Your assignment
Any images in the material are to be dropped while every line is retyped exactly.

Supplied information
=== Section Start ===

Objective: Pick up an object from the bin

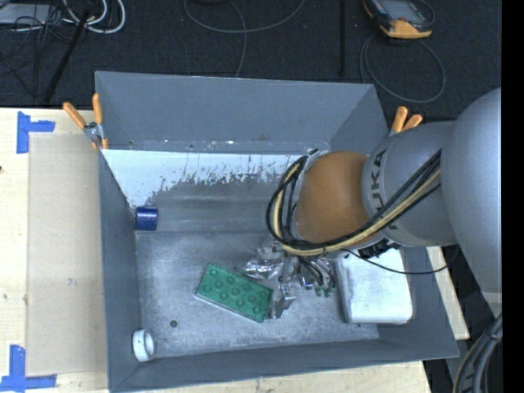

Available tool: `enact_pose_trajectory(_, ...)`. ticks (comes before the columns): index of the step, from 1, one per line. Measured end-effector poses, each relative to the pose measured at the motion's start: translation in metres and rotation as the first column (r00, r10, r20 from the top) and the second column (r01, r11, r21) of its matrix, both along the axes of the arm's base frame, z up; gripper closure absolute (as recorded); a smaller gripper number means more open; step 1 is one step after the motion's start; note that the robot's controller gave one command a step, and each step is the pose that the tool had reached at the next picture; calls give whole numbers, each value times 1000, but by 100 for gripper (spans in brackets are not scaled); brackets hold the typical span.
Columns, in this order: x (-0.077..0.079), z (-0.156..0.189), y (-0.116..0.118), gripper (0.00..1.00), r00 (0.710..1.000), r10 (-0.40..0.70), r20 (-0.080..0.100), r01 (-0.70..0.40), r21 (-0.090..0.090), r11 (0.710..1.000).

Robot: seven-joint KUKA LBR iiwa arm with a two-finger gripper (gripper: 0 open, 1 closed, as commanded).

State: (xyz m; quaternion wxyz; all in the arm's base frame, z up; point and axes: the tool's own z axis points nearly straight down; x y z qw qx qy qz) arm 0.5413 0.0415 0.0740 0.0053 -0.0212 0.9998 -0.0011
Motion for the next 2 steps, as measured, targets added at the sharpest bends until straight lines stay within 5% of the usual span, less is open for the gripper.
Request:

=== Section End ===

Output for this exercise
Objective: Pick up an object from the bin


Available tool: `enact_pose_trajectory(_, ...)`. ticks (comes before the columns): index of the step, from 1, one per line. Measured end-effector poses, each relative to the pose measured at the motion's start: translation in metres and rotation as the first column (r00, r10, r20 from the top) and the second column (r01, r11, r21) of its matrix, both along the axes of the arm's base frame, z up; gripper closure absolute (as recorded); a smaller gripper number means more open; step 1 is one step after the motion's start; note that the robot's controller gave one command a step, and each step is the pose that the tool had reached at the next picture; calls give whole numbers, each value times 1000, but by 100 for gripper (spans in brackets are not scaled); brackets hold the typical span.
Columns, in this order: x (-0.077..0.079), z (-0.156..0.189), y (-0.116..0.118), gripper (0.00..1.00), r00 (0.710..1.000), r10 (-0.40..0.70), r20 (-0.080..0.100), r01 (-0.70..0.40), r21 (-0.090..0.090), r11 (0.710..1.000).

Robot: seven-joint KUKA LBR iiwa arm with a two-finger gripper (gripper: 0 open, 1 closed, as commanded).

State: (xyz m; quaternion wxyz; all in the arm's base frame, z up; point and axes: the tool's own z axis points nearly straight down; x y z qw qx qy qz) arm 0.5413 0.0415 0.0740 0.0053 -0.0212 0.9998 -0.0011
Motion for the next 2 steps, as measured, targets added at the sharpest bends until straight lines stay within 5% of the usual span, less is open for the gripper.
Request:

The response is complete as it stands.